**What you should do**
In the records below, find every line with the word "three" and copy it.

**Supplied material**
--------------------------------------------------

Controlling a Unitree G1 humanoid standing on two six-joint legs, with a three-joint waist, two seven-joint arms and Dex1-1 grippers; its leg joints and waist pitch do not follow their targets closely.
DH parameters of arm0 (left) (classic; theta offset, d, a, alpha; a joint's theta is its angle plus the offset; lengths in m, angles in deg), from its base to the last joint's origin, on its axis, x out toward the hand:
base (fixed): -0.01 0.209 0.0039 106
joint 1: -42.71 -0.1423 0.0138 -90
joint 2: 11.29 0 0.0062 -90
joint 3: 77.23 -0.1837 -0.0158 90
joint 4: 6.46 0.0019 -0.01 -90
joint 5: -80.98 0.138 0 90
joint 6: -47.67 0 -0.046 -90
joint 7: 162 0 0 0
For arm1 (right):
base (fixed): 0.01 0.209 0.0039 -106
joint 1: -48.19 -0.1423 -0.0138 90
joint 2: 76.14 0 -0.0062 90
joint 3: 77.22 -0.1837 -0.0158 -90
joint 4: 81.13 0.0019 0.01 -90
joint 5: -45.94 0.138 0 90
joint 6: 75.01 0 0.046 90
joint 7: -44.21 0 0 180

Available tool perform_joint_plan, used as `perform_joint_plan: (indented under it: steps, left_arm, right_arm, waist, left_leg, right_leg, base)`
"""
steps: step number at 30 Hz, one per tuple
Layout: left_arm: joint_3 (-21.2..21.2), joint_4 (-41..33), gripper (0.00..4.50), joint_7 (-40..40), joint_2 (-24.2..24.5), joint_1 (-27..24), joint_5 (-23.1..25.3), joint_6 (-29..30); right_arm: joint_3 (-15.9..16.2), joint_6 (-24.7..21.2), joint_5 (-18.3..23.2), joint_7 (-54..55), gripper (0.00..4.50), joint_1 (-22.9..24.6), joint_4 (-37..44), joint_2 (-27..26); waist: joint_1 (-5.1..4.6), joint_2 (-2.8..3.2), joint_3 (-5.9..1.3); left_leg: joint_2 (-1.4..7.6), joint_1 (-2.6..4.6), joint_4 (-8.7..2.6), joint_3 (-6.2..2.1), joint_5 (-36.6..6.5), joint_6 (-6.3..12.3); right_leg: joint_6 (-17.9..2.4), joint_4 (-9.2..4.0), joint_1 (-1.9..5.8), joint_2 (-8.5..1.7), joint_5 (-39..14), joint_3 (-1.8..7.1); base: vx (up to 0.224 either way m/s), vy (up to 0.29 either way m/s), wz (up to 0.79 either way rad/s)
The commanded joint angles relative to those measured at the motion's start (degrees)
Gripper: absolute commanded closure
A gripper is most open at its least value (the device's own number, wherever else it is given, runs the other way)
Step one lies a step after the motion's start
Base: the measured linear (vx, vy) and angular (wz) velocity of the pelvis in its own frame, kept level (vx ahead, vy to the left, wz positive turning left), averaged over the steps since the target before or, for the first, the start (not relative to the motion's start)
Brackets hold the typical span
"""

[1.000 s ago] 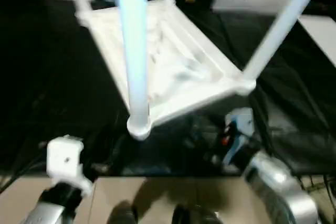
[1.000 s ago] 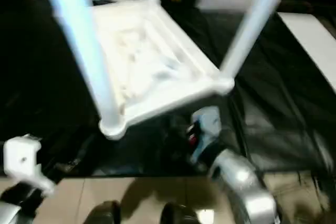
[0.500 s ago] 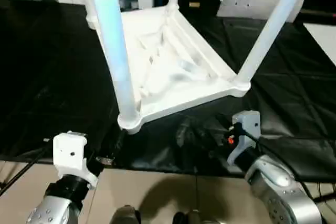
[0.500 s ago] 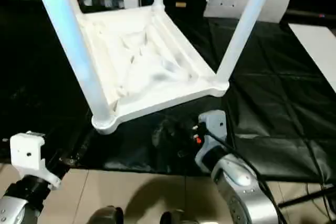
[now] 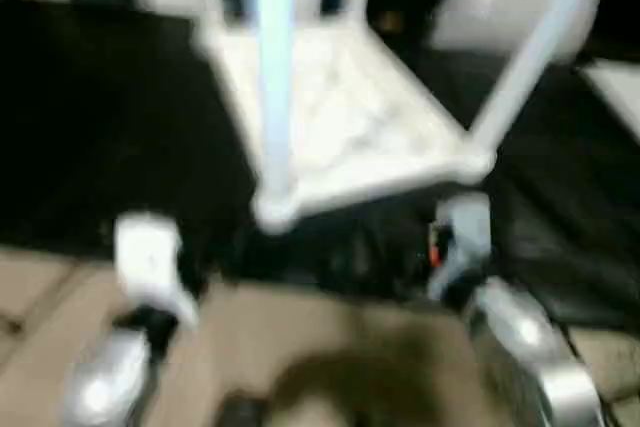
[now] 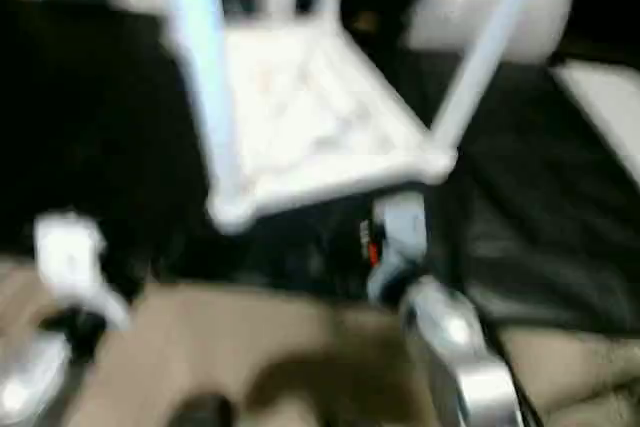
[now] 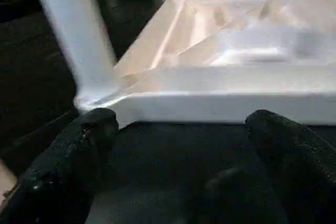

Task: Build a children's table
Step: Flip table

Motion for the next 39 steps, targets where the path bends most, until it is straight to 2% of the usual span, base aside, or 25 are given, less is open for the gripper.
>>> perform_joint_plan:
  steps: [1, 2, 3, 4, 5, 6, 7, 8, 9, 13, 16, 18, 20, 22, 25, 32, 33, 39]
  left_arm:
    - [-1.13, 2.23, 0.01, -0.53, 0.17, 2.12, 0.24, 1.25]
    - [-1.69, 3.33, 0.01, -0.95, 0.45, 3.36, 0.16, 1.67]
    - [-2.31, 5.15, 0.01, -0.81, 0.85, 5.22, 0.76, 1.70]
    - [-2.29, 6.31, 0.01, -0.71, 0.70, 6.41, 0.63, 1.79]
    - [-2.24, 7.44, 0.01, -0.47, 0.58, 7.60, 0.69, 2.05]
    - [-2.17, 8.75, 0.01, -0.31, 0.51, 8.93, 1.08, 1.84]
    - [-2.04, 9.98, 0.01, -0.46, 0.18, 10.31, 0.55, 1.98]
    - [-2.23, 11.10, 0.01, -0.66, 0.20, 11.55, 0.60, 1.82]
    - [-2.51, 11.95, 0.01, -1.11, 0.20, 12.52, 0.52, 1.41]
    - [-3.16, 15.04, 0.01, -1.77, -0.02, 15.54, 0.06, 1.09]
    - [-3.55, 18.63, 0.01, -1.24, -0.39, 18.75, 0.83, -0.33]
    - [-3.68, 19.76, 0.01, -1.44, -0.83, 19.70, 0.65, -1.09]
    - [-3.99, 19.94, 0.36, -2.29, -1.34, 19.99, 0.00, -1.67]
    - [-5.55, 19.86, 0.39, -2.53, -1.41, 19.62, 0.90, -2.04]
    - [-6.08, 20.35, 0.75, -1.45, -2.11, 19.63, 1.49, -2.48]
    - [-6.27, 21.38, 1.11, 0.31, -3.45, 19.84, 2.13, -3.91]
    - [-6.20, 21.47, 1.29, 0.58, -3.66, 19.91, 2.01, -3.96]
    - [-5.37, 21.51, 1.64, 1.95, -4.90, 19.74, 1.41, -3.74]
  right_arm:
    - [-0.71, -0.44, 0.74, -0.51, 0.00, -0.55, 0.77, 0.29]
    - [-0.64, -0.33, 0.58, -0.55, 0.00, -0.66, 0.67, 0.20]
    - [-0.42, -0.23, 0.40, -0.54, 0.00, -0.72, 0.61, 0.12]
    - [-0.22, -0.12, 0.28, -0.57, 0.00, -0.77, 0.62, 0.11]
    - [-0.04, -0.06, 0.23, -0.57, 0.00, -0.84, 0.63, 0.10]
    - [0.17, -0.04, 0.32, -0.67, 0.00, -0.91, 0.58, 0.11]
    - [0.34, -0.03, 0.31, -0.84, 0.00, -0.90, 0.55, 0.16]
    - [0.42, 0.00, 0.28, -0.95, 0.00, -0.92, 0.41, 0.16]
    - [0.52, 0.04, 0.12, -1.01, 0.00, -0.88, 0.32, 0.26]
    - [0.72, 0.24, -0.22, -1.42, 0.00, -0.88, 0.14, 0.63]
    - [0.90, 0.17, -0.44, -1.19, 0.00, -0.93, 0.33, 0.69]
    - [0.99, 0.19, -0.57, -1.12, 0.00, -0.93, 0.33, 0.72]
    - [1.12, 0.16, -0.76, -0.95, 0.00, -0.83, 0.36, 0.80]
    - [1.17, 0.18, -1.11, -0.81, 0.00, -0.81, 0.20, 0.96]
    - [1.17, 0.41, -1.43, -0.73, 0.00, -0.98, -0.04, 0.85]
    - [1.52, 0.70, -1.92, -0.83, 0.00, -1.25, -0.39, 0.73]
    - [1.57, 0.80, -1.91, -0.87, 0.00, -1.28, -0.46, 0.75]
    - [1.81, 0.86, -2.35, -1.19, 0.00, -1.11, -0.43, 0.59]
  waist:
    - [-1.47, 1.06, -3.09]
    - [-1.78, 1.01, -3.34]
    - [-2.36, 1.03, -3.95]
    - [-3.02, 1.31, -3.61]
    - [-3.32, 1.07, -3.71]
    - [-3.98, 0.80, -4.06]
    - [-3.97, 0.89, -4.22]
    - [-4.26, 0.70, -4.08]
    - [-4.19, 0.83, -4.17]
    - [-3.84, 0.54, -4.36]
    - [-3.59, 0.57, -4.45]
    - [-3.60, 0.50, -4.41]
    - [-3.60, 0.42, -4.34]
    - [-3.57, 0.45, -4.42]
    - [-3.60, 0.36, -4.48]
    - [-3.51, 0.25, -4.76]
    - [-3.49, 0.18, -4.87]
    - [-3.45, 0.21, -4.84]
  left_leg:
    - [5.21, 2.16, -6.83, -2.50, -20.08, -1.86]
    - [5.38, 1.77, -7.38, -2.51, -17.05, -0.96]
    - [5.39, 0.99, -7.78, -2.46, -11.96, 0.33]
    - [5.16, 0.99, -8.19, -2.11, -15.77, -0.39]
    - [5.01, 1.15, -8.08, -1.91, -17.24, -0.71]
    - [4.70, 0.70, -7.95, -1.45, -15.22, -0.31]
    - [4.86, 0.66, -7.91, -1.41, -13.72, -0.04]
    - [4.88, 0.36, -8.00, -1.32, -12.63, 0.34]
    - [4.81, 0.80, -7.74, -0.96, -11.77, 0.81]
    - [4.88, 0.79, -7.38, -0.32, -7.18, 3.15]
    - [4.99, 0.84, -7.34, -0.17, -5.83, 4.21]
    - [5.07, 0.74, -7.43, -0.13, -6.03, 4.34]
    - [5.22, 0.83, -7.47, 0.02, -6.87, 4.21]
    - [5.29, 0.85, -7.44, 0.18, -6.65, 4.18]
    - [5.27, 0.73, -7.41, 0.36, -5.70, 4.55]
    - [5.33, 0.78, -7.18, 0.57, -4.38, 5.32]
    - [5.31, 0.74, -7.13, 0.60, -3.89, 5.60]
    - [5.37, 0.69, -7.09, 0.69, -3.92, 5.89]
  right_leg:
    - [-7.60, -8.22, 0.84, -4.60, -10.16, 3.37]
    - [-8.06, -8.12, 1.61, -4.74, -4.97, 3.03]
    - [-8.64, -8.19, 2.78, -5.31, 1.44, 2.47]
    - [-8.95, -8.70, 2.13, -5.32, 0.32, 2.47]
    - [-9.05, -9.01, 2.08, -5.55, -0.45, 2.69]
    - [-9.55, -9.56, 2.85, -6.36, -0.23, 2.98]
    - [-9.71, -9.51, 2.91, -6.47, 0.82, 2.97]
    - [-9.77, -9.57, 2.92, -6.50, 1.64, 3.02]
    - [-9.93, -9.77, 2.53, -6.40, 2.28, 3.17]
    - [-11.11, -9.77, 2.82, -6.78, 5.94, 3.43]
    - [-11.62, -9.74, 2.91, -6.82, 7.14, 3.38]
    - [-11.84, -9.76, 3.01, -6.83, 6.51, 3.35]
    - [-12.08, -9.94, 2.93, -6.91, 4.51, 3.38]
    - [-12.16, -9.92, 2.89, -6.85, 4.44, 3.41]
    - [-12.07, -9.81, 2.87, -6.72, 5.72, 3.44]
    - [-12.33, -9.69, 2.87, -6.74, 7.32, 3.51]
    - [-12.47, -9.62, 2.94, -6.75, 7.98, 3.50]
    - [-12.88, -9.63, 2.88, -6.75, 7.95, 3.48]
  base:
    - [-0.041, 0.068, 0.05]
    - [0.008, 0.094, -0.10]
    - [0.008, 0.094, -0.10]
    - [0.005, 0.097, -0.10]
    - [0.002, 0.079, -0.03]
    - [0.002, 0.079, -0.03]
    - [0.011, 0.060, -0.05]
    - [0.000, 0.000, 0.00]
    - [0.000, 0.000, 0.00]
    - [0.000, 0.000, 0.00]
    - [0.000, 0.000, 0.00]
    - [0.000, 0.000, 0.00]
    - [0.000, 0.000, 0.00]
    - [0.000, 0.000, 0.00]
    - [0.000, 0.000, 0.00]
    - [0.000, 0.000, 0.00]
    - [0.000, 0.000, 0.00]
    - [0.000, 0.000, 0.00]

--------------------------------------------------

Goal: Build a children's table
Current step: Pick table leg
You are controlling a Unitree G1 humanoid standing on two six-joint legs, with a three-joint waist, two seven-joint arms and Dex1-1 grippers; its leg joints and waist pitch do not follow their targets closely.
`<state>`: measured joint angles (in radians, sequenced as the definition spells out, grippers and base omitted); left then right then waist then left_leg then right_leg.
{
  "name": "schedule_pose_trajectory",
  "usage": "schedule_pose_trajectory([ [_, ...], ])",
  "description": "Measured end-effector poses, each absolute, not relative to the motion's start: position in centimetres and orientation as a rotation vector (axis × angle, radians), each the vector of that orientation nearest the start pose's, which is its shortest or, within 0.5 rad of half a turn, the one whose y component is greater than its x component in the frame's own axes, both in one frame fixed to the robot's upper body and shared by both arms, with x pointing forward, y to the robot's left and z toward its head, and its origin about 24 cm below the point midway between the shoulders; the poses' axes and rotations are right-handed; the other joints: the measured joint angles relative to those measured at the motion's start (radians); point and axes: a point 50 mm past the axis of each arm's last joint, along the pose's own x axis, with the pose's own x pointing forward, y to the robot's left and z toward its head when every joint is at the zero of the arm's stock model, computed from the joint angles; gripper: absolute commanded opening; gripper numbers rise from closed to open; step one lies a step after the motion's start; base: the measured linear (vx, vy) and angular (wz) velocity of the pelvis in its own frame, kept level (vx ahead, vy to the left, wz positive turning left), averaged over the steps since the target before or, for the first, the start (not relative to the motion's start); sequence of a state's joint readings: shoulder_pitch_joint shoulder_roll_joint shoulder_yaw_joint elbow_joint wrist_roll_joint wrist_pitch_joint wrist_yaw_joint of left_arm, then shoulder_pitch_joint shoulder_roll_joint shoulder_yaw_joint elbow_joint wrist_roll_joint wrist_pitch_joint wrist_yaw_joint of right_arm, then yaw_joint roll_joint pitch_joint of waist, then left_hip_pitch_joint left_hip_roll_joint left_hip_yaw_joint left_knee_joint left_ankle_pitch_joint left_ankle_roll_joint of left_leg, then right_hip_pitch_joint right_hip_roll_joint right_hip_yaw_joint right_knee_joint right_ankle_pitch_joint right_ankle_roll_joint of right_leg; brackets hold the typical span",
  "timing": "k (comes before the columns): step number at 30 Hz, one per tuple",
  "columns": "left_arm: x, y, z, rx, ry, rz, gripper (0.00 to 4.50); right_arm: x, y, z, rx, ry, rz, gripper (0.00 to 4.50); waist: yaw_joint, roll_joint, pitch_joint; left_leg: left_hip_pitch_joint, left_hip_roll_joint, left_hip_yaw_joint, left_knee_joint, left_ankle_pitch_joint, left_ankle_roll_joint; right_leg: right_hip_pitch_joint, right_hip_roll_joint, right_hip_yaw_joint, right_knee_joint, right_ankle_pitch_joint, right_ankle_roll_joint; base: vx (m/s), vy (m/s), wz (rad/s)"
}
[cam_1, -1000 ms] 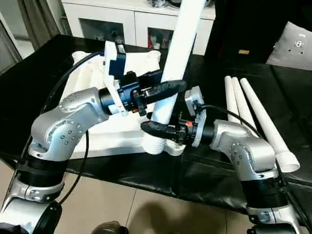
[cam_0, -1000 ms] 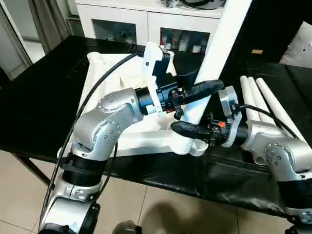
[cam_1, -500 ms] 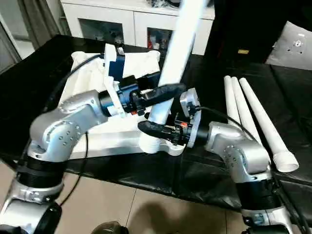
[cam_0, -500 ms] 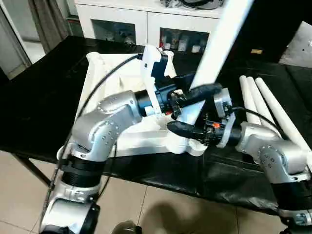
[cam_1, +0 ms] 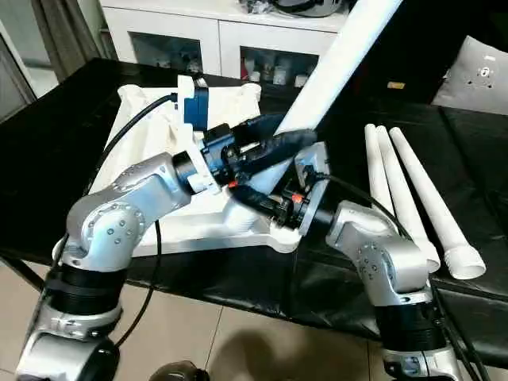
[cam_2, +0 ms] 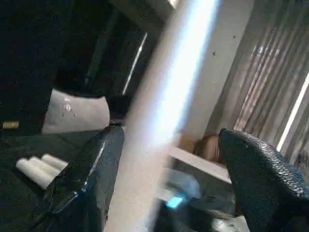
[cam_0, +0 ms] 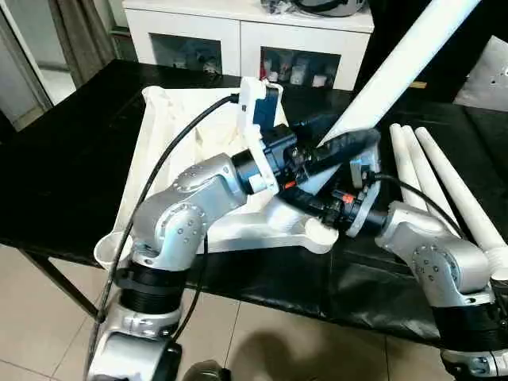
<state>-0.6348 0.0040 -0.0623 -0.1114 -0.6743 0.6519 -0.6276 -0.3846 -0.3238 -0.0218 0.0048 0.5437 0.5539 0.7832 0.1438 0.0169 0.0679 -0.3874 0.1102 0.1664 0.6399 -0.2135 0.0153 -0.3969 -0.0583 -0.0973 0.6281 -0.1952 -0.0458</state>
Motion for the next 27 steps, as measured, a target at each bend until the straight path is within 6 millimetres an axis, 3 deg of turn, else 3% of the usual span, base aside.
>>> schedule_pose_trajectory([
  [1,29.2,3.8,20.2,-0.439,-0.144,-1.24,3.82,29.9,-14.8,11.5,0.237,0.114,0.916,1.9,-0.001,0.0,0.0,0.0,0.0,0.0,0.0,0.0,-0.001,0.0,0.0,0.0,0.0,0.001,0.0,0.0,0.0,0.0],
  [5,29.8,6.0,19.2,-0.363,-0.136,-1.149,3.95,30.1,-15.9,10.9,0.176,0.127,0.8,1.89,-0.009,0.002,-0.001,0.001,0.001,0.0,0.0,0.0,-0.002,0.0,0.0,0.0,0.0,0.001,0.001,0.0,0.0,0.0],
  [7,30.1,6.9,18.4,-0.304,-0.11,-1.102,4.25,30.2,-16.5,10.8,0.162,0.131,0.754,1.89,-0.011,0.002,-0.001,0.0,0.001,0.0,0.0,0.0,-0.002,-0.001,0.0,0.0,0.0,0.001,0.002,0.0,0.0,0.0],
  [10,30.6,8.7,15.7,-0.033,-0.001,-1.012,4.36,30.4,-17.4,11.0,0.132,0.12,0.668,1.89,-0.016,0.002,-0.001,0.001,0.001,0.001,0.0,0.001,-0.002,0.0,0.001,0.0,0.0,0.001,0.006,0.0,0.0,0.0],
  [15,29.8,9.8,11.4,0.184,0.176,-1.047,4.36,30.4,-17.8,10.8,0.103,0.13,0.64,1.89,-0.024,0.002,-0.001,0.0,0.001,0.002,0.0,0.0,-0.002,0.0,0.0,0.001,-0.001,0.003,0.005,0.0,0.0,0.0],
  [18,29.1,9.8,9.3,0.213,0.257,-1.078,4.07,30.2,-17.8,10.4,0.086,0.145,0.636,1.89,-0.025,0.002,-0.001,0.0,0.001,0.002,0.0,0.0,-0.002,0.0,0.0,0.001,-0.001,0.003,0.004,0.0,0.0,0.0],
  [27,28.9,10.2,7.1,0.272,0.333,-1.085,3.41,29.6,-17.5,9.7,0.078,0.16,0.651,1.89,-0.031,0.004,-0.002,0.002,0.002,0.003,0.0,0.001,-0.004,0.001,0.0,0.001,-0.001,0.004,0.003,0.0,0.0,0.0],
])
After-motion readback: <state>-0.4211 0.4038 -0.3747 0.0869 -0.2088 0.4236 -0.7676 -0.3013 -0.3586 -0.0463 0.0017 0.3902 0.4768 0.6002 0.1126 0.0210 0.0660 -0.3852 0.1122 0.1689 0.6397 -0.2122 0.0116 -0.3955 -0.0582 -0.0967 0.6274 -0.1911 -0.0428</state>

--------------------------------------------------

**Task answer**
Controlling a Unitree G1 humanoid standing on two six-joint legs, with a three-joint waist, two seven-joint arms and Dex1-1 grippers; its leg joints and waist pitch do not follow their targets closely.
You are controlling a Unitree G1 humanoid standing on two six-joint legs, with a three-joint waist, two seven-joint arms and Dex1-1 grippers; its leg joints and waist pitch do not follow their targets closely.

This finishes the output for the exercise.